Thanks to http://ouatv1.blogspot.com/ for minor details I couldn't recollect, such as Sherrif Graham's real-world name and Snow White's dad's name. and http://onceuponatime.wikia.com/wiki/ for other things the first one didn't have, like Snow White's mom's name and Prince Henry's dad's name, and the original Dark One's name. I believe those are all the sites I utilized for research. I may have made errors. Feel free to comment with any corrections or details I've missed!

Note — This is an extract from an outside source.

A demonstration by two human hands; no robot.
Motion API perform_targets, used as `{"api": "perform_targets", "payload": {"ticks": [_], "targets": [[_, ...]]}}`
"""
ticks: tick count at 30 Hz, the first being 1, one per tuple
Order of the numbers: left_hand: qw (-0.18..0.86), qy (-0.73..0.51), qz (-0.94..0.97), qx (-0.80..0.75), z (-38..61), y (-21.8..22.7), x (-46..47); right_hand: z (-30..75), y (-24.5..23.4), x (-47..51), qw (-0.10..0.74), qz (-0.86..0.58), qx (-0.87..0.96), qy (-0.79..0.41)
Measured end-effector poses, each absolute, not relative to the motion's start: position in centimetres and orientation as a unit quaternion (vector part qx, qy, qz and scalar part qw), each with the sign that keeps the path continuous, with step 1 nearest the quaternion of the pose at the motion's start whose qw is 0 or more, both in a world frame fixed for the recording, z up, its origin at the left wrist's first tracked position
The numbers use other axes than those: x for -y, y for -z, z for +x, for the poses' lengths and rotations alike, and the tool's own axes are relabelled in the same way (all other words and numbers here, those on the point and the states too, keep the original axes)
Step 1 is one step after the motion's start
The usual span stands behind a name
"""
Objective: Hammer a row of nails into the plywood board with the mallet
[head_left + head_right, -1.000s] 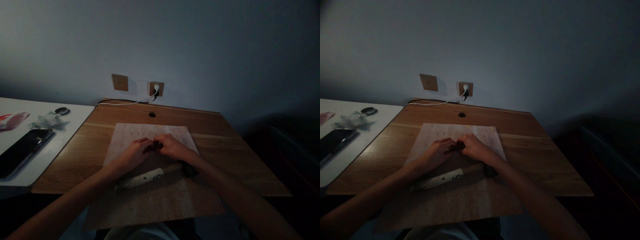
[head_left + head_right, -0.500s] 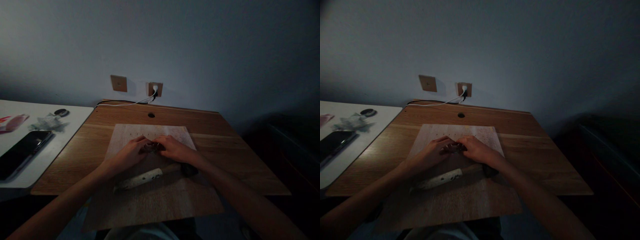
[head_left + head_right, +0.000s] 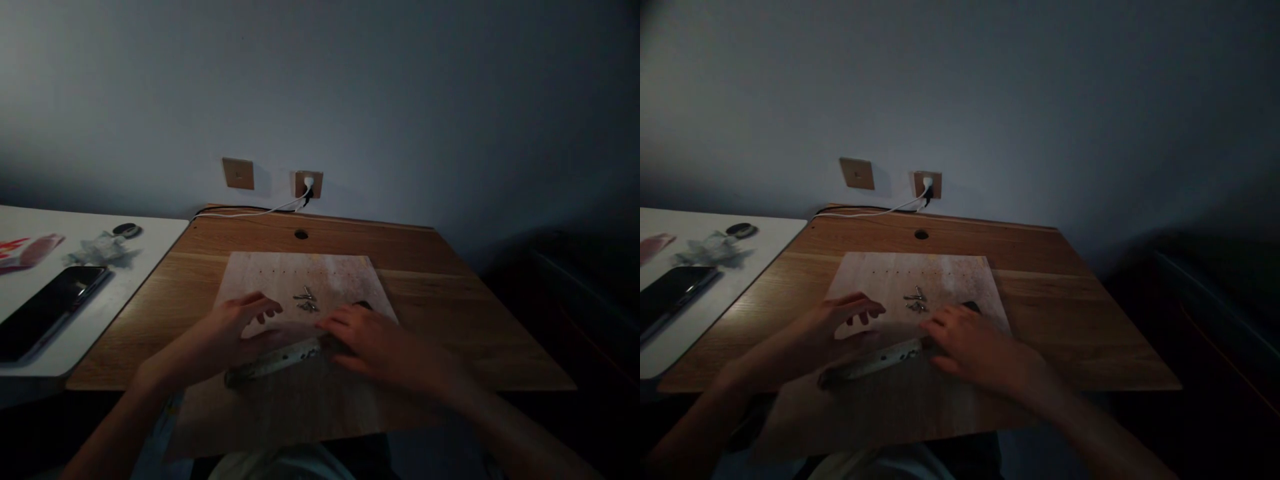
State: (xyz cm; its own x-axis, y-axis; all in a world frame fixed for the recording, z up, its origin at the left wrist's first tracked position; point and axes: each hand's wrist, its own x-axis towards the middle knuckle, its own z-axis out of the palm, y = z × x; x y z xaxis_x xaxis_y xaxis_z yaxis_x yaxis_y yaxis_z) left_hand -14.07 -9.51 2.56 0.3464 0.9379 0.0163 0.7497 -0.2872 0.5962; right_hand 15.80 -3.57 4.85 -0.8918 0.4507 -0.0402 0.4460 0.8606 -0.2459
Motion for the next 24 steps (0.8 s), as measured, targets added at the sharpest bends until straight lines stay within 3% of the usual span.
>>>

Saturday, January 25, 2014

Once Upon a Time (obsession intro)

Once Upon a Time

      Those words are the ever-clichéd openers to our most classic 'fairy tales' (which don't always involve fairies), but they also form the title to a very enthralling and exceedingly cleverly done show. This actually ties into my previous post rather nicely, because I have people on my speech team to thank for turning me onto this show. Well, it was in drama class one day last semester when there was a quite interesting discussion occurring about this series, and I was intrigued. (A lot of the same people were in drama class as were on the speech team.) I had heard of this series before, but drama class inspired me to go and watch it on the ever-magical Netflix, and I am so glad I did--it's an amazing series. 
      Before I go into talking about the series, I think I should first put this warning here: unlike I did with Macbeth, I'm not going to have all my spoiler alerts clearly marked in this post, so consider this a general spoiler alert warning for the post. I'm going to discuss what I know about the series so far, and so if you're watching it, then it will depend on how far in you are what constitutes a spoiler for you, and so I will just forewarn you, all my readership, that this post may contain spoilers for you. As of tonight (why did you watch Once Upon a Time tonight, Vivi, when you had blog posts to do? Well, I should warn you, this series is addicting. One must watch. One must know what happens. One must see what can possibly come next.) I have watched through season three, episode two of the series, but I also know a little more than I should because of what I heard in the original conversation regarding the series. I have known, from the outset, that Peter Pan is darkly evil and Captain Hook is only sort of evil and actually rather likeable, and, in the estimation of my fellow drama students, he is rumored to be quite attractive. Oh, and if I heard correctly, it sounds like he dies. In the conversation I overheard, it sounded like the group discussing the matter was lamenting his sad, tragic loss.
      Of course, on this show, they have a clever tendency to make it appear as though someone is dead or lost, and the characters believe it is so, but then that character turns out to not be dead and reappears later to the astonishment of everyone. They have fooled me... well, at least once with this. At the moment Jiminy's the only example I can think of for this, but I feel sure there were others. So maybe he's not dead. I don't know the circumstances, only what I've heard, because I haven't seen this happen. I may have heard wrong, too; I'm not certain. 
      But that's one of the reasons this show is so great: it is exquisitely, intricately, cleverly, deviously done. Every milimeter of the plot is infinitesimally complex and shows the impressive intelligence of its writers. The character development is, from the outset, innately complicated, because they are developing two characters in one. You see, the basis of the show is that all these characters from the fairy tale land have fallen under a curse and transported to the modern world, where they don't know who they really are. Each episode has at least two storylines happening at once, typically one in the fairy tale land, technically referred to as "the enchanted forest", and one in the modern world, in their own fairy-tale-creature town, called "storybrooke" (hint hint everyone in the town is from stories hint hint). So one character is seen in two different time periods in two different worlds with two different lives at once, but they are still the same basic person, and so the characterization process goes on in their previous world and in their current world all at once. It's very smart, how they do it.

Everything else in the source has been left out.